Tuesday, 16 August 2011

Avast ye dirty biological macromolecules!

Those who have seen me in the past few days will have realised that my body is currently playing unwilling host to a menagerie of viral and bacterial invaders, putting their feet on the couches, leaving the toilet seat up and generally making a mess of my finely-tuned metabolism.

Anyone who has been similarly afflicted will be familiar with the uncanny correlations between the light/dark transitions in the external environment and the behaviour of the piratical microbes (and viruses) within you.
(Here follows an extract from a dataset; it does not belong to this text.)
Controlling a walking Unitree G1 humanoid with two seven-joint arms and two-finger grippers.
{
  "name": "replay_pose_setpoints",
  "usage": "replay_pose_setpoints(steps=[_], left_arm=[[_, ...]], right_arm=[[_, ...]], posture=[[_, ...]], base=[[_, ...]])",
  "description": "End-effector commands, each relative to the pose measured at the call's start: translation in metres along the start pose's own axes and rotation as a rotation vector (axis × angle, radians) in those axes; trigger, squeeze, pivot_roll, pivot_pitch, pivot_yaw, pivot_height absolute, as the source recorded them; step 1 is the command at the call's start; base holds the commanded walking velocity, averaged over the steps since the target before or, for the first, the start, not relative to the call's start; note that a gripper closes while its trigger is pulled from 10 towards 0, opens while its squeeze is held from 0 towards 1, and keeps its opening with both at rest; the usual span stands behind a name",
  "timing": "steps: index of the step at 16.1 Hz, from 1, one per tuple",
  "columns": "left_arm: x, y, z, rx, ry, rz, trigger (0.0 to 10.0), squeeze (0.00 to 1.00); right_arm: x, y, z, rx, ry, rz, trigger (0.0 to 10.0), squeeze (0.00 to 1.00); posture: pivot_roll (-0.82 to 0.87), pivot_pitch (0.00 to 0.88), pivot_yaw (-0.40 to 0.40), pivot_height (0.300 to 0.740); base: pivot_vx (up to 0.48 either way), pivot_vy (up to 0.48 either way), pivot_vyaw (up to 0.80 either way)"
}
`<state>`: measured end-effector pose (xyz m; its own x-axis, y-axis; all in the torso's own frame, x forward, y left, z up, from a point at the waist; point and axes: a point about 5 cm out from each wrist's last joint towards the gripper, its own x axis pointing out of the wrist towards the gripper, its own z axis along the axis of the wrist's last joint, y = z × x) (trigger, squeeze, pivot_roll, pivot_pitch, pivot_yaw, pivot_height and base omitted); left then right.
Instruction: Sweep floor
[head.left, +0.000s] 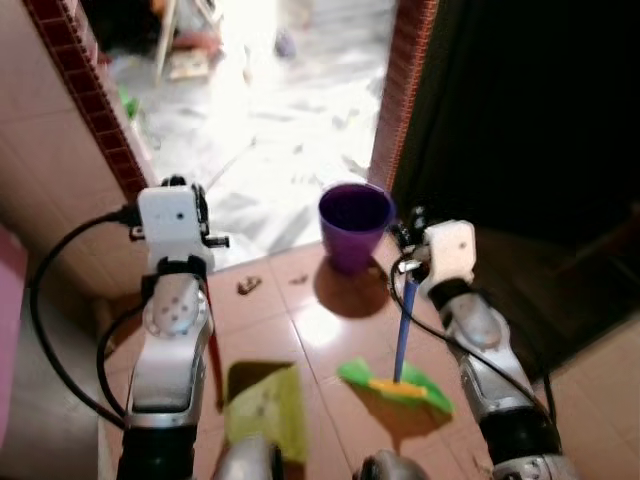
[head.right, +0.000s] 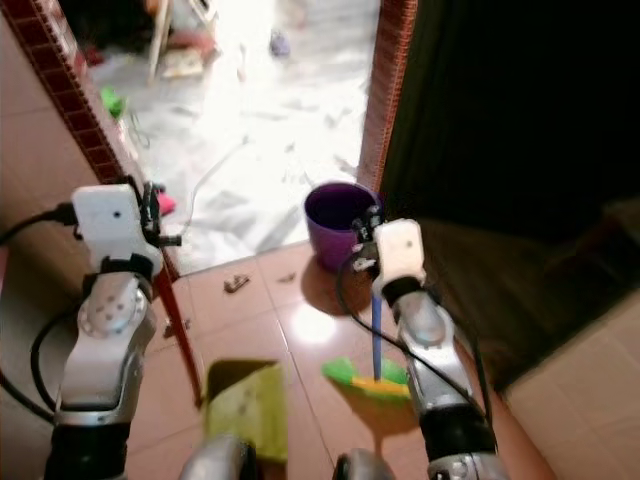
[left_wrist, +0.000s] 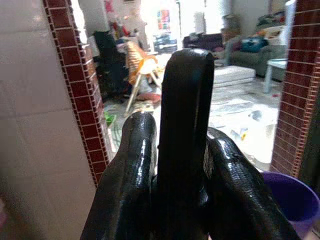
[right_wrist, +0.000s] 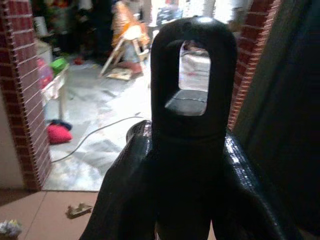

For instance, an increase in your internal body temperature and rate of coughing appears to be brought on by dusk.

I was wondering whether these effects are actually due to the invaders themselves or some form of perverse response mechanism on the part of my body, which inevitably leads us to ask if viruses are living `beings' or `creatures'.

A quick Google yields a number of interesting posts made by people from all walks: specialists, laypeople and people who just seemed to be there to laugh or jeer at everyone else (especially common on the less formal pages).

The general consensus appears to be that viruses are not alive, in the sense that we all heard in first year biology (viruses are obligatory intracellular parasites that cannot reproduce or metabolise when separated from a host). The basic argument is that since viruses cannot undertake the processes we normally associate with an `unambiguously alive' cell, they cannot be alive. Articles which expand on this are from Microbial Life Teaching Resources, Scientific American and Virology Down Under (here at UQ).

The most interesting page I found was relating to a virophage: a virus which infects other viruses! If a virus can infect another and produce a noticeable effect, does that not imply that they both themselves are alive? Or is this just an exceedingly complex chemical reaction? Am I?

A second interesting page looked at the possibility of the eukaryotic nucleus arising from a virus rather than a bacterium. Does anyone know of a virus that has a lipid membrane instead of a protein coat?

Unfortunately, actually searching the scientific reason behind why you feel worse at night just turns up a lot of articles on stigma in post-treatment patients and anxiety in adolescents. I shall have to wait, unless you have ideas.

Until then, goodnight to you from Captain Red-cilia and his parrot Polly.
James

PS: I shall deliver my verdict once I have mulled things over for a while longer!